Na zo’n drie jaar vertelde Vera dat ze nog een tweede kindje wilde. En daar gingen we over in gesprek. Is dat verstandig nu? Moet je dat willen? Vera was daar zelf ook heel realistisch in. Ze wilde graag een broertje of zusje voor haar zoon. Ze wilde een maatje voor hem als zij er niet meer zou zijn. Ze werd zwanger van de tweede en beviel van een dochtertje. Haar dochter was een aantal maanden oud toen ze me mailde dat ze een knobbel bij haar oksel had en dat ze niet meer zo fit was. Ze kwam terug bij ons voor een pet-scan en we zagen dat de kanker volledig was uitgezaaid naar haar botten en de lever. Toen het duidelijk was dat het niet meer goed zou komen, hebben de chirurg en ik elkaar vastgepakt en samen staan huilen.

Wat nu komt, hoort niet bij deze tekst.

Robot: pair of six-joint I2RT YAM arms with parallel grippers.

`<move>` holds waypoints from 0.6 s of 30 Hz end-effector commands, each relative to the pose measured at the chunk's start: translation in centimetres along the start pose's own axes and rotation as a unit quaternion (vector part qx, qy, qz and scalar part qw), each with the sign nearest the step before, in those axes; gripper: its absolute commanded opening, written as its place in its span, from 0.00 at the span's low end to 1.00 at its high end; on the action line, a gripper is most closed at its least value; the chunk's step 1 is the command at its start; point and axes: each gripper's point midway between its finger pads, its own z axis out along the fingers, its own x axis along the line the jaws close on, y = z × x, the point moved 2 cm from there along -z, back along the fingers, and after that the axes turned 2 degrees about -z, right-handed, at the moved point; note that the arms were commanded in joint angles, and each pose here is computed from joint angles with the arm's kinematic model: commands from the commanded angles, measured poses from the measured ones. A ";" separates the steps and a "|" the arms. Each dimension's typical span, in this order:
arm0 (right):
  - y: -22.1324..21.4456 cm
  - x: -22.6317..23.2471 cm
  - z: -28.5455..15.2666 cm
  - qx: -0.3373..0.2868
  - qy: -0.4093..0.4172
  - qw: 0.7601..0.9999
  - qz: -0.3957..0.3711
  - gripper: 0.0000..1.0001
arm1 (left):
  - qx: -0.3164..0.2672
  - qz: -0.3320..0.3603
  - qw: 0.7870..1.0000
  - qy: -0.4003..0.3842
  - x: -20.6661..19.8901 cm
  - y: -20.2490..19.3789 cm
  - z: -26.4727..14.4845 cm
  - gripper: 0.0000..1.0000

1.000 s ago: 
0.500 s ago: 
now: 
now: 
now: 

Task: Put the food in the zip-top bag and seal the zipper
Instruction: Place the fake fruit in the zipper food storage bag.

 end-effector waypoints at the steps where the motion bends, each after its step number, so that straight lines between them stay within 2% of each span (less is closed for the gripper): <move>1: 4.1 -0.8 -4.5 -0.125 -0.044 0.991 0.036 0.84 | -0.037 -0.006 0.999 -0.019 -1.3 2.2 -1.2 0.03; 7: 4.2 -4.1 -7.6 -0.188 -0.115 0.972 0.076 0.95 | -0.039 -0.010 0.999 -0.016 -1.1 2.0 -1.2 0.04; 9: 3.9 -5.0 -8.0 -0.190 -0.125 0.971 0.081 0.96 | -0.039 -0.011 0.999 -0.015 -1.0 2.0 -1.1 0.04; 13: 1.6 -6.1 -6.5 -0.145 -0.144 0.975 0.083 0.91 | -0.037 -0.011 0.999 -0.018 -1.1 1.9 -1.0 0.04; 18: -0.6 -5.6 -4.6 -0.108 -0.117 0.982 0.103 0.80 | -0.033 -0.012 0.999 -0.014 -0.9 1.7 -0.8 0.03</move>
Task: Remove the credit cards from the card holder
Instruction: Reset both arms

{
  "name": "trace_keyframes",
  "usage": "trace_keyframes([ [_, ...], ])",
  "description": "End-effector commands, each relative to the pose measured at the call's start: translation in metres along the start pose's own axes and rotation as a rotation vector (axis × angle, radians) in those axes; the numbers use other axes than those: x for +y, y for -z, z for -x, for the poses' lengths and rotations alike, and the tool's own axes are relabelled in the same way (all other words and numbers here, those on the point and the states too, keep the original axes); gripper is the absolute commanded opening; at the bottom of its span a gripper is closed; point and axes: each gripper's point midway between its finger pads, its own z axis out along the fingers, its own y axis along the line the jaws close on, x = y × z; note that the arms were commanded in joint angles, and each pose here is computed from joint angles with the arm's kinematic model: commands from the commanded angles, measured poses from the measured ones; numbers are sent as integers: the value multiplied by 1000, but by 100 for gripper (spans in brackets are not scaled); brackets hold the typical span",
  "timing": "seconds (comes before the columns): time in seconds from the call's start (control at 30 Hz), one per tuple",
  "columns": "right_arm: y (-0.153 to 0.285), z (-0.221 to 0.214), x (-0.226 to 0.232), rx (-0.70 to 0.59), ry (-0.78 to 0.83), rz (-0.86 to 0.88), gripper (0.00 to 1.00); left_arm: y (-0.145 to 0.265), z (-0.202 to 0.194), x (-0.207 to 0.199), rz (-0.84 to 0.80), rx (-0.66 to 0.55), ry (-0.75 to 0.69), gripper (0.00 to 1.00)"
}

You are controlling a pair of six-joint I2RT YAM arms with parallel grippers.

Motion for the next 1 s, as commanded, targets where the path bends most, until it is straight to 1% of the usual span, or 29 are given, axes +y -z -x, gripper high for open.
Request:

Vera is iemand die ik nooit meer vergeet. Ze leerde mij dat er op alle fronten hoop is en dat je naar de positieve kanten moet kijken. Door haar help ik patiënten nu nog meer om wilskracht en positiviteit naar boven te halen. En bij (jonge) patiënten om ook naar de toekomst te blijven kijken. Waar ik eerder meer meegaf om vooral op jezelf te focussen, geef ik nu juist ook altijd mogelijkheden mee, zoals eicellen oogsten. Zodat die optie er altijd blijft. Want Vera had nooit spijt van haar kinderen. Ze wist dat ze hen iets moois had gegeven. Haar licht en levenslust blijf ik voor altijd meenemen naar mijn patiënten.’

*De naam van deze patiënt is aangepast om haar privacy en die van haar familie te beschermen.